Nathan was quiet for a while. I think we were both processing the mental grenades Rylands had thrown.
For Mayer read Walde
. I didn't want to say anything until I could think it through.

Nathan pinched the bridge of his nose and scrunched his eyes tightly closed. “Why did he have to say that . . . about the paedophiles and the child abuse?”

I knew full well why. “Unfortunately, it's one of those issues that isn't unmentionable anymore. It's been pulled out of the shadows, especially where it involves powerful, well-­known men. Every newspaper in London is waiting for more to come out and no one dares to discount it anymore.”

“I mean, did that happen to me?”

So that was why he had reacted as he did. I should have realised sooner. “I can't give you complete reassurance, Nate, but I think . . . that you would know, deep down, if anything like that had happened to you.”

“But it could have done.”

“And there are many other reasons why kids are taken. For money. For revenge. To hurt a family. Don't assume.”
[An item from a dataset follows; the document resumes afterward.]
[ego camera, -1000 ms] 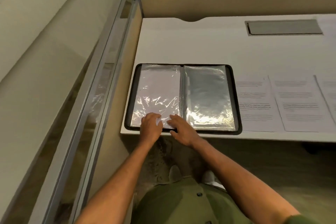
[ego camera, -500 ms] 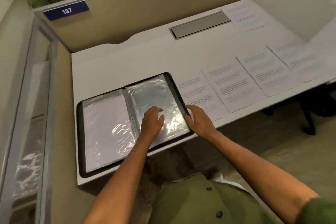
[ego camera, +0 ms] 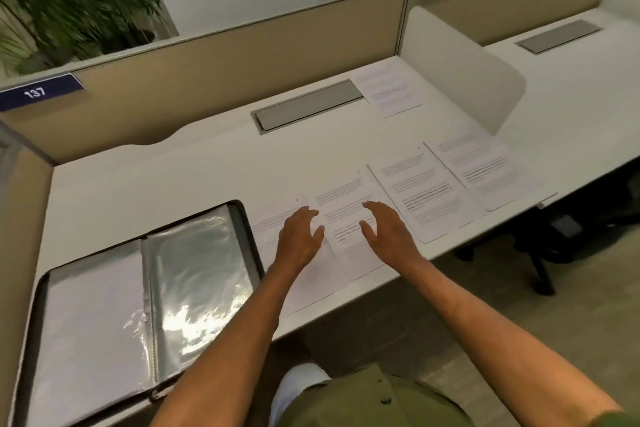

“You do understand, though?”

I put my arm around him, feeling that the back of his shirt was soaked with sweat. “Of course, I do.”

He leaned in and rested his head on my shoulder. He was a boy again. A beautiful broken boy. “And what the hell did he mean about knowing the name Emberlin?”

That, I have to admit, was the part that worried me most. “If you hadn't gone off on one, we might have found out.”

“He could just be saying it.”

“Maybe.” I wasn't convinced though.

“Shit. We have to ask him,” said Nathan.

“I think so.”

We ran up the wooden walkway. I didn't think we'd come as far as we had. The next ferry back to the mainland was due within the hour. Nathan flew past me, with a smooth, athletic stride. I came around the other side of the restaurant where the raised path to the ferry jetty jinked off at an angle. The boat was there. Nathan hurled himself down the walkway, which bounced under his steps. I had to stop to get my breath back. A stitch in my side jabbed painfully. Was that Rylands on board? Nathan was waving in the direction of the ferry, but he was too late. It pulled away as Rylands watched from the deck rail, ramrod straight, expressionless.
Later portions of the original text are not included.